Add Variance
| Owner | Approvers | Participants |
|---|---|---|
| Amin Saied | Daniel Miller, Craig Boucher | Sasha Patotski |
This document addresses two points related to the AddVariance class.
- A high level description of where expressions are added in the variance computation.
- An outline of some of the assumptions and design decisions made when
implementing the
AddVarianceclass in Mangrove.
Variance expressions architecture
Recall that there are two methods for computing variance of a given metric:
- The standard variance - in the case that the metric is defined at the experiment unit (EU) level,
- The delta method variance - in the case that the metric is defined below the EU level.
We give an example of each, describing where expressions are added.
1. Standard variance example
Consider the following simple metrics plan,
base <- user <- userOut
with a metric AVG(x) on userOut. In order to compute the variance of
AVG(x) we need to compute x**2 on the user table. The variance can
then be computed on the userOut table.
2. Delta method variance example
Consider the following metrics plan,
base <- session <- user <- userOut
<--------- sessionOut
In this case we need to add expressions to the session, user and
sessionOut tables as follows.
session: (x!=null) ? 1 : 0 AS y
user: SUM(x) AS num, SUM(y) AS den, COUNT(y) AS count, num**2, den**2, num*den
sessionOut: Var(num), Var(den) Cov(num, den)
From this, the variance can be computed on the sessionOut table via the delta
method.
Assumptions
An important concept associated to a metrics plan is that of level. The level
of a table is the condition used in the GROUP BY that defines that table. We
make two assumptions related to the level of a table.
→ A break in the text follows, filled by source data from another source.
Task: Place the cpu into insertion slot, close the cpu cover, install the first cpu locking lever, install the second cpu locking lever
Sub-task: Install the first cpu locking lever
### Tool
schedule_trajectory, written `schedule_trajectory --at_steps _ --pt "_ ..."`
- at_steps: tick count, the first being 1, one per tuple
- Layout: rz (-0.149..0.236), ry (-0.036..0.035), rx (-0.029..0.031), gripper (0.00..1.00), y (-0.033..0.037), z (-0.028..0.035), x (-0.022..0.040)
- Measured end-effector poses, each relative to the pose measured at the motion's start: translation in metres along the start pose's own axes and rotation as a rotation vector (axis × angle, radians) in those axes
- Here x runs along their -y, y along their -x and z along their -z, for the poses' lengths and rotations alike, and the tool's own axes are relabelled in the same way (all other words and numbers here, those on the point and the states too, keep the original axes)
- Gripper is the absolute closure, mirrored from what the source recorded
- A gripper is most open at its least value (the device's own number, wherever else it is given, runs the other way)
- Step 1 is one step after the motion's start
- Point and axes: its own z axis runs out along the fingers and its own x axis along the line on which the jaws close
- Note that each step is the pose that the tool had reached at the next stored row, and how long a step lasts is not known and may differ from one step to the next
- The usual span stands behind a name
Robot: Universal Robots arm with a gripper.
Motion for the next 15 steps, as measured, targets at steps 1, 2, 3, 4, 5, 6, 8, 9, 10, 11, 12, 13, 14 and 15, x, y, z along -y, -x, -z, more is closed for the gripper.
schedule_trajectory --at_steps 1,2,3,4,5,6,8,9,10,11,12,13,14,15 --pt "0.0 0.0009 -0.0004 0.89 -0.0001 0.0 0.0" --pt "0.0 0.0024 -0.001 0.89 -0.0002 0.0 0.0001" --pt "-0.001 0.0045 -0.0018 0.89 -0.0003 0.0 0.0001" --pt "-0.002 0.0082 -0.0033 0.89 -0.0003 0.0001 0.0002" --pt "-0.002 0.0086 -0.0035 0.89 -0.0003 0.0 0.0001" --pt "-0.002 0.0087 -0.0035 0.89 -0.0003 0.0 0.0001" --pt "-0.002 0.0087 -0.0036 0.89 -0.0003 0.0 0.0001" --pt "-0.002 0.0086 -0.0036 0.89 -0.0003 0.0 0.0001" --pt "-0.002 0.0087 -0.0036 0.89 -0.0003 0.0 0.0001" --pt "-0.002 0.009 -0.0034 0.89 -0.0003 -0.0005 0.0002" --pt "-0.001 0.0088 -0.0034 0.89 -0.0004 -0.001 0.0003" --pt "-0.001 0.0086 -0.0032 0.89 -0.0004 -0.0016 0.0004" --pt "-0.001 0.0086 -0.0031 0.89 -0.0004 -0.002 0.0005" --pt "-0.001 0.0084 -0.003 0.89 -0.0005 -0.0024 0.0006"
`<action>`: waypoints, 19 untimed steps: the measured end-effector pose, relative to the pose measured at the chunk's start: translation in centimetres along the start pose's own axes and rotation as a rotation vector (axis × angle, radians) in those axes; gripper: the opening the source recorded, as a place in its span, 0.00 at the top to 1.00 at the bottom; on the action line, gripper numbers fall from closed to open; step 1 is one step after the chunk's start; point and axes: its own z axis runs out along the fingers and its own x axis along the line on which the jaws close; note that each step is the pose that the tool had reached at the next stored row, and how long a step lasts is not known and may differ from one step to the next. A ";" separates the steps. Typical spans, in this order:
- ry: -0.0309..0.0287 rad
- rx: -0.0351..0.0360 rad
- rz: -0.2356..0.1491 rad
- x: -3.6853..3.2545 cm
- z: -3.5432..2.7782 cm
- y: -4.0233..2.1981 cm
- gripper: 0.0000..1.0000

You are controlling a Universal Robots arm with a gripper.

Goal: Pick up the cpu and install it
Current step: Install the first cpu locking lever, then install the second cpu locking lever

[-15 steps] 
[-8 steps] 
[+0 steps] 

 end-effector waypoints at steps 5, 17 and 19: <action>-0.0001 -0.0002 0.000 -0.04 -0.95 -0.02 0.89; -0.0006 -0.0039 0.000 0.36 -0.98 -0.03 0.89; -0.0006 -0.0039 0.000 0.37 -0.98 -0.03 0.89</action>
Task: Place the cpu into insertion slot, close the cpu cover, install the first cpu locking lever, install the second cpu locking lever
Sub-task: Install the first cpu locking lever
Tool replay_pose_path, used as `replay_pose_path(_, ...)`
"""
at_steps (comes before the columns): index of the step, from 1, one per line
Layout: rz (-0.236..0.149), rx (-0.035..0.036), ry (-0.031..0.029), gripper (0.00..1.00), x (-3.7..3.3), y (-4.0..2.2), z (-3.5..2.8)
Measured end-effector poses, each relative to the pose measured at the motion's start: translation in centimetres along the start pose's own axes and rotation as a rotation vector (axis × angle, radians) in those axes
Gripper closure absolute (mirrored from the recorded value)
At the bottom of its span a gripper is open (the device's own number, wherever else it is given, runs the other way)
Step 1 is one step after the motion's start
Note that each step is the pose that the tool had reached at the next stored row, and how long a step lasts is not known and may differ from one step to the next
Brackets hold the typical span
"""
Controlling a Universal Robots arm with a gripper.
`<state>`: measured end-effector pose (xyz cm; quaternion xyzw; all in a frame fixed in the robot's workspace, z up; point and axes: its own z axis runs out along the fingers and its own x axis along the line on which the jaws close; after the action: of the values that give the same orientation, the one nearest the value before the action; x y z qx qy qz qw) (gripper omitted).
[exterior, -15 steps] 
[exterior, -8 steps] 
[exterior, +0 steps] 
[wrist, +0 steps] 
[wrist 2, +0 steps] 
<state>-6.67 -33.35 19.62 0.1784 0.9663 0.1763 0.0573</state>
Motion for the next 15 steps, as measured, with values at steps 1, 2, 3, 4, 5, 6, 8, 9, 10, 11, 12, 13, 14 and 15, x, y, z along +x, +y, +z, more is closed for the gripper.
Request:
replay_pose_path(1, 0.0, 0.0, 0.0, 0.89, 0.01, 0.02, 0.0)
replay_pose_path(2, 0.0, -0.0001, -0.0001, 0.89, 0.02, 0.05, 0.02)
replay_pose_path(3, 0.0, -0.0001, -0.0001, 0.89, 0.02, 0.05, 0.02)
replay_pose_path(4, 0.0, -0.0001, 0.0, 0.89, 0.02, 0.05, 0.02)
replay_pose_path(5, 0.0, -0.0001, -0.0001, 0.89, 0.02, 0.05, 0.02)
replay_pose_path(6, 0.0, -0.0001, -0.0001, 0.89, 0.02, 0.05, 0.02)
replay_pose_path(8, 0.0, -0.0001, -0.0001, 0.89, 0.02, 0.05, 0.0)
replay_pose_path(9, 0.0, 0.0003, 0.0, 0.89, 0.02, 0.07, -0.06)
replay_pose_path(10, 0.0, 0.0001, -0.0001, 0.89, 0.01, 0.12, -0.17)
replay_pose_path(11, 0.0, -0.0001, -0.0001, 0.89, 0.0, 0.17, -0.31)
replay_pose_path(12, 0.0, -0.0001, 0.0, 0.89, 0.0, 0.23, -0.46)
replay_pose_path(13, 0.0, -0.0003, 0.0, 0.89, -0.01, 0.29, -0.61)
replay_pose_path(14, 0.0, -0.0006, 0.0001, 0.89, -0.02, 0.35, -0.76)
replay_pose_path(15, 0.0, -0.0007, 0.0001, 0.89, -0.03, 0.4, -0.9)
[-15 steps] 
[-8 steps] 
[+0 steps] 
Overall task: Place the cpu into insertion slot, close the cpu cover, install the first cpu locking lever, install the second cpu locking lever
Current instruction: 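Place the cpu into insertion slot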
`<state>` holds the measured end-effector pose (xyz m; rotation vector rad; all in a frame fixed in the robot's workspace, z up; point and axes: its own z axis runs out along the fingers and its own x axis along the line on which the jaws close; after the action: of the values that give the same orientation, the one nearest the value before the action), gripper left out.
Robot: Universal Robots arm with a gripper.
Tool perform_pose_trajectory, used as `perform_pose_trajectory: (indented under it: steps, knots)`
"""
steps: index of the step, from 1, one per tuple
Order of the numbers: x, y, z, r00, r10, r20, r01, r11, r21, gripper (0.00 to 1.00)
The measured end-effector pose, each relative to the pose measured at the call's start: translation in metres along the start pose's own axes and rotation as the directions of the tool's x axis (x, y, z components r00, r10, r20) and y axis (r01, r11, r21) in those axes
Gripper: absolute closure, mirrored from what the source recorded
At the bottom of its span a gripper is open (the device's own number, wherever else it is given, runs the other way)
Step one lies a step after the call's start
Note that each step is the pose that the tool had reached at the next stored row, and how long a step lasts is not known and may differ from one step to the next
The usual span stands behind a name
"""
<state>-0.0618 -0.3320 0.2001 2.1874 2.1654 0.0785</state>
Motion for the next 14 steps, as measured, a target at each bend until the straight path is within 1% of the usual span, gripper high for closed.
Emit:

- Metrics at different levels live on output tables that reference tables at different levels.
- There is a bijection between levels and aggregation tables.
We spell these assumptions out below.
1. Output tables reference the appropriate levels
Recall that there are two methods for computing variance of a given metric:
- The standard variance - in the case that the metric is defined at the experiment unit (EU) level,
- The delta method variance - in the case that the metric is defined below the EU level.
To determine which method should be used to compute variance, we need to determine on what level the metric is defined. We assume that metrics at different level will live on output tables that reference tables at different levels!
For example, consider the following table structure:
base <- session <- user <- userOut
<--------- sessionOut
Suppose we have a session-level metric that lives on the sessionOut table.
Since sessionOut aggregates session, which is below the EU (user in this
case), we know to appeal to the delta method to compute the variance for this
metric.
Note that we rely on the table dependency to make this inference, in particular,
that sessionOut aggregates session. An example of how this dependency
structure might be lost is if the output tables were combined:
base <- session <- user <- combinedOut
Note: The segmentation transforer does combine the output tables, and so we require the AddVariance transformer to be applied before the segmentation transformer.
2. Aggregations define levels
In the AddVariance class, we make the simplifying assumption that levels are
defined by aggregation tables. Concretely, we say two tables a and b are
at the same level if:
- There exists a unique path
a <- t1 <- --- <- tn <- b, - None of
t1, ..., tnorbare Aggregation tables.
For example, we do not allow for the following dependency structures:
<- user1
base <- session <- userOut
<- user2
<- user1 <- userOut1
base <- session
<- user2 <- userOut2
With this assumption, we are able to simplify the logic of adding variance as follows. At various places in the logic, it is necessary to determine the output level tables. We do this by finding the leaf tables, walking back up the tree until you reach an aggregation table, and then finding all the decendents of that aggregation. However, if there are multiple aggregation table parents at the same level, this algorithm fails.
Future Work
It is not impossible to deal with the issue of unknown dependency structure outlined above. It requires spotting the right pattern in the metric definition to determine on what level it is defined. The current logic for adding variance is sufficiently modular that it will allow us to incorporate this in the future.